Sunday, January 31, 2016

Southern to get control inside Kroger... plus "slotting fees" for alcohol?

"Kroger plans to upend how it organizes booze in stores" 
The WSJ published an article on Friday about how Kroger plans to change how it organizes alcohol in its stores. The new plan benefits Southern Wine & Spirits - the distributor we've learned about which recently struck a deal with Glazer (the new combined company will have ~30% market share).

The article highlights a few parts of the new proposal:1) The decades-old system, will be replaced. In the old system, the biggest alcohol producers were tapped by Kroger and other grocers to be “category captains,” dispensing advice and influence about how much shelf space and prominence to give brands.2) The new plan calls for Southern Wine & Spirits to oversee how much display brands get in the grocery aisles of the more than 2,600 Kroger stores in 29 states.3) It also asks the alcohol companies (not Kroger) to pay Southern for the service. The new system would ask the alcohol industry to pay quarterly fees based, in part, on how much volume a store carries.


Kroger hopes the new plan will give them more flexibility to rearrange store shelves to adjust to changing customer tastes, by adding new craft brands, and by making seasonal changes.

Trade associations representing the alcohol industry sent letters to federal regulators last month questioning the legality of the Kroger plan. The article cites issues we have just learned about in class, including "Prohibition-era laws ban alcohol manufacturers from giving retailers anything of value to keep them from marketing too aggressively."

Critics (and small craft brewers) say the system is unfair and is becoming "pay to play."

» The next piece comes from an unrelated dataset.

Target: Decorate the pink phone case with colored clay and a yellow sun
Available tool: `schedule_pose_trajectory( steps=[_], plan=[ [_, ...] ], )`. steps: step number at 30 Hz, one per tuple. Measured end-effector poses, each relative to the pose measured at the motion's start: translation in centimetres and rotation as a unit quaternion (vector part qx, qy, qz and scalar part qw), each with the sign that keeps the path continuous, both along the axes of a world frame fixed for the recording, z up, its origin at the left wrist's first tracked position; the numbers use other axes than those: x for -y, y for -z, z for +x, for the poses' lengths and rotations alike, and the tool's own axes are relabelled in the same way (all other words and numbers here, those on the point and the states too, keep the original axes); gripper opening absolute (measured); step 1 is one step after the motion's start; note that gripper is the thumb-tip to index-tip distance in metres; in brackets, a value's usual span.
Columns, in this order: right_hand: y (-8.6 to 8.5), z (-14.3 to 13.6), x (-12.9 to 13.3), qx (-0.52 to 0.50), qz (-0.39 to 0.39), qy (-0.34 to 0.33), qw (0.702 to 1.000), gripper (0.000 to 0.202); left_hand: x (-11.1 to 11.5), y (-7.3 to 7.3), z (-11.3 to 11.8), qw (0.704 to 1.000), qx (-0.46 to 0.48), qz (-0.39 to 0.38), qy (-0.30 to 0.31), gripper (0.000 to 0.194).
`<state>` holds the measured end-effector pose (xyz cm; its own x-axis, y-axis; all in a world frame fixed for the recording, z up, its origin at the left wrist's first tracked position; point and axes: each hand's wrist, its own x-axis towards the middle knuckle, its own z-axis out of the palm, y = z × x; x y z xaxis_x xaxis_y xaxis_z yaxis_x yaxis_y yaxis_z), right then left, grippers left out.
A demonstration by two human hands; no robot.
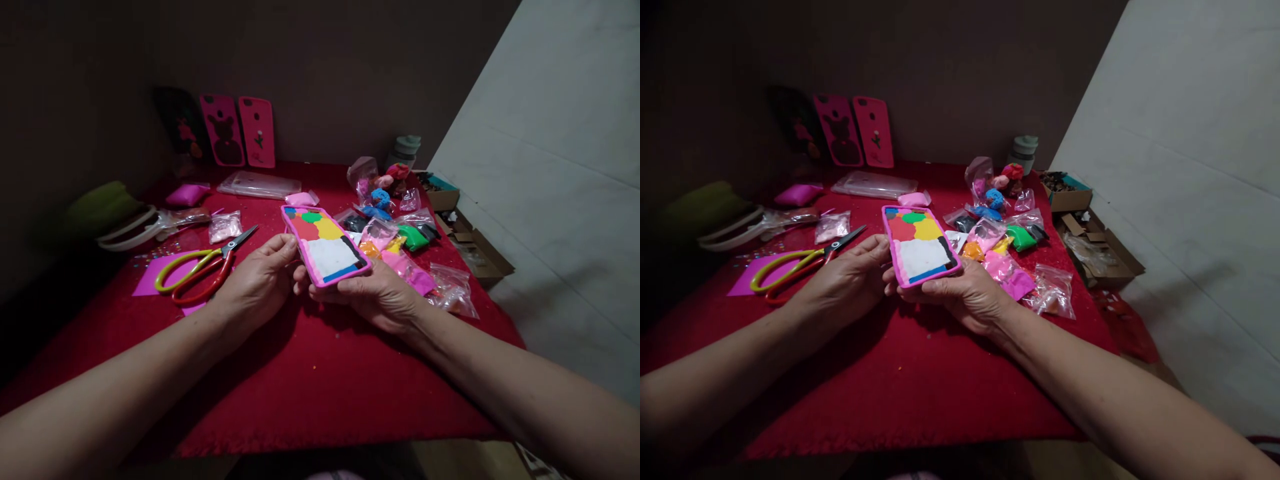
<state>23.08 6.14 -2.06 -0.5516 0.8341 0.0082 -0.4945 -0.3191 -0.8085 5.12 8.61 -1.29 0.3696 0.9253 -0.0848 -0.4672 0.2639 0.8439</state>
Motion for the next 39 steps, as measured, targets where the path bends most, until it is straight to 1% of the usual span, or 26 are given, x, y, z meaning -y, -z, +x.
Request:
schedule_pose_trajectory(
  steps=[7,10,12,13,14,16,17,18,20,22,24,27,32,34,37,39],
  plan=[
    [0.1,0.3,-0.2,-0.021,-0.036,-0.028,0.999,0.041,0.3,0.1,0.3,1.0,-0.001,-0.01,-0.006,0.017],
    [0.2,0.3,-0.3,-0.018,-0.087,-0.01,0.996,0.039,0.1,-0.2,-0.1,0.996,-0.06,-0.064,-0.002,0.013],
    [0.2,0.3,-0.3,-0.014,-0.119,0.011,0.993,0.04,-0.1,-0.8,-0.7,0.989,-0.114,-0.09,-0.036,0.006],
    [0.2,0.3,-0.3,-0.01,-0.131,0.019,0.991,0.042,-0.2,-1.3,-1.0,0.986,-0.133,-0.083,-0.061,0.003],
    [0.2,0.3,-0.3,-0.004,-0.139,0.024,0.99,0.043,-0.2,-1.7,-1.3,0.978,-0.17,-0.053,-0.112,0.008],
    [0.2,0.3,-0.3,0.001,-0.145,0.026,0.989,0.044,-0.1,-2.8,-1.8,0.957,-0.232,0.062,-0.163,0.01],
    [0.3,0.3,-0.3,-0.001,-0.145,0.025,0.989,0.045,0.0,-3.3,-2.0,0.945,-0.262,0.12,-0.153,0.008],
    [0.3,0.4,-0.3,-0.005,-0.143,0.026,0.989,0.046,0.2,-3.8,-2.2,0.932,-0.291,0.174,-0.129,0.005],
    [0.3,0.4,-0.3,-0.011,-0.142,0.028,0.989,0.046,0.6,-4.3,-2.3,0.892,-0.344,0.283,-0.075,0.004],
    [0.3,0.4,-0.4,-0.008,-0.144,0.028,0.989,0.043,1.1,-4.4,-2.1,0.847,-0.381,0.37,-0.033,0.006],
    [0.2,0.4,-0.4,-0.003,-0.144,0.025,0.989,0.039,1.4,-4.2,-1.8,0.808,-0.405,0.427,-0.02,0.009],
    [0.1,0.4,-0.3,-0.007,-0.14,0.019,0.99,0.039,1.8,-3.6,-1.3,0.775,-0.424,0.467,-0.036,0.01],
    [0.0,0.4,-0.2,-0.004,-0.137,0.017,0.99,0.036,2.2,-3.2,-1.1,0.75,-0.431,0.5,-0.049,0.014],
    [0.0,0.4,-0.2,-0.003,-0.133,0.014,0.991,0.037,2.1,-3.2,-1.1,0.755,-0.429,0.494,-0.048,0.014],
    [0.1,0.4,-0.3,-0.002,-0.127,0.008,0.992,0.039,1.9,-3.2,-1.1,0.781,-0.424,0.457,-0.039,0.012],
    [0.0,0.4,-0.3,-0.002,-0.124,0.007,0.992,0.042,1.8,-3.1,-1.1,0.792,-0.418,0.443,-0.033,0.012]
  ],
)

The article describes how manufactured food goods, such as cereal and coffee, already pay "slotting fees" to Kroger. The company denies that the new plan for alcohol is the same, as the fee that will be paid to Southern is voluntary, and Kroger does not make a profit from the fee.

There will certainly be a lot of lobbying and debate before this plan gets approved - but if it does, it could have significant implications for the industry.